** Problem to solve **
All of the data must be retyped exactly, with nothing left out.

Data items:

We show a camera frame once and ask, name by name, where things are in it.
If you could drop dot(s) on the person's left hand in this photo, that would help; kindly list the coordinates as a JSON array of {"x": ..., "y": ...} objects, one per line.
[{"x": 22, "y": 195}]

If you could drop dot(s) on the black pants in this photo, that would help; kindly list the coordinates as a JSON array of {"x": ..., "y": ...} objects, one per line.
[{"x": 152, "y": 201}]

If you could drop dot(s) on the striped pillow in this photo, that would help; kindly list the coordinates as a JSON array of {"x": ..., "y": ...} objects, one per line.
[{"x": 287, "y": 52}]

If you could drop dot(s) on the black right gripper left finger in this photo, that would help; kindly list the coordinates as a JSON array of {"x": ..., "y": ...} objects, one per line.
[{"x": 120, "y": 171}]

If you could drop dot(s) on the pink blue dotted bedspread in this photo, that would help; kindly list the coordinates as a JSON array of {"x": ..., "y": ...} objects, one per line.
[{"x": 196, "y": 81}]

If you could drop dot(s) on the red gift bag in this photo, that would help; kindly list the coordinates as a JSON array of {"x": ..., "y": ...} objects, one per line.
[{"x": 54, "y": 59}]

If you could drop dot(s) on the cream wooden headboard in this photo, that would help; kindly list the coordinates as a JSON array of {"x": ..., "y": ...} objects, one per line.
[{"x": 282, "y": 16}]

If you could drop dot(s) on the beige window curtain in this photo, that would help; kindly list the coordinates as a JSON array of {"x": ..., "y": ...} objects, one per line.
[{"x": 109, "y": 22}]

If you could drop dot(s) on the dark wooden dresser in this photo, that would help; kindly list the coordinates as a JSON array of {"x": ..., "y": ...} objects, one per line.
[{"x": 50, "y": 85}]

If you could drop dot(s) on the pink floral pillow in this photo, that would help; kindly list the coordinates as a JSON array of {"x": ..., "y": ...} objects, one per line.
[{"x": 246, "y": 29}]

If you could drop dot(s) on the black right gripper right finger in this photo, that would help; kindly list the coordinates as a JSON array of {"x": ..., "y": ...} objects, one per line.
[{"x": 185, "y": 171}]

** Solved problem **
We show a camera frame once and ask, name by name, where things are in it.
If you could drop dot(s) on the person's left hand in this photo, that would help; kindly list the coordinates as a JSON array of {"x": ..., "y": ...} objects, one per line.
[{"x": 22, "y": 195}]

If you could drop dot(s) on the black pants in this photo, that would help; kindly list the coordinates as a JSON array of {"x": ..., "y": ...} objects, one per line.
[{"x": 152, "y": 201}]

If you could drop dot(s) on the striped pillow in this photo, that would help; kindly list the coordinates as a JSON array of {"x": ..., "y": ...} objects, one per line.
[{"x": 287, "y": 52}]

If you could drop dot(s) on the black right gripper left finger in this photo, that would help; kindly list the coordinates as a JSON array of {"x": ..., "y": ...} objects, one per line.
[{"x": 120, "y": 171}]

If you could drop dot(s) on the pink blue dotted bedspread in this photo, that would help; kindly list the coordinates as a JSON array of {"x": ..., "y": ...} objects, one per line.
[{"x": 196, "y": 81}]

If you could drop dot(s) on the red gift bag in this photo, that would help; kindly list the coordinates as a JSON array of {"x": ..., "y": ...} objects, one per line.
[{"x": 54, "y": 59}]

If you could drop dot(s) on the cream wooden headboard in this photo, that would help; kindly list the coordinates as a JSON array of {"x": ..., "y": ...} objects, one per line.
[{"x": 282, "y": 16}]

If you could drop dot(s) on the beige window curtain in this photo, that would help; kindly list the coordinates as a JSON array of {"x": ..., "y": ...} objects, one per line.
[{"x": 109, "y": 22}]

If you could drop dot(s) on the dark wooden dresser in this photo, that would help; kindly list the coordinates as a JSON array of {"x": ..., "y": ...} objects, one per line.
[{"x": 50, "y": 85}]

If you could drop dot(s) on the pink floral pillow in this photo, that would help; kindly list the coordinates as a JSON array of {"x": ..., "y": ...} objects, one per line.
[{"x": 246, "y": 29}]

If you could drop dot(s) on the black right gripper right finger in this photo, that would help; kindly list the coordinates as a JSON array of {"x": ..., "y": ...} objects, one per line.
[{"x": 185, "y": 171}]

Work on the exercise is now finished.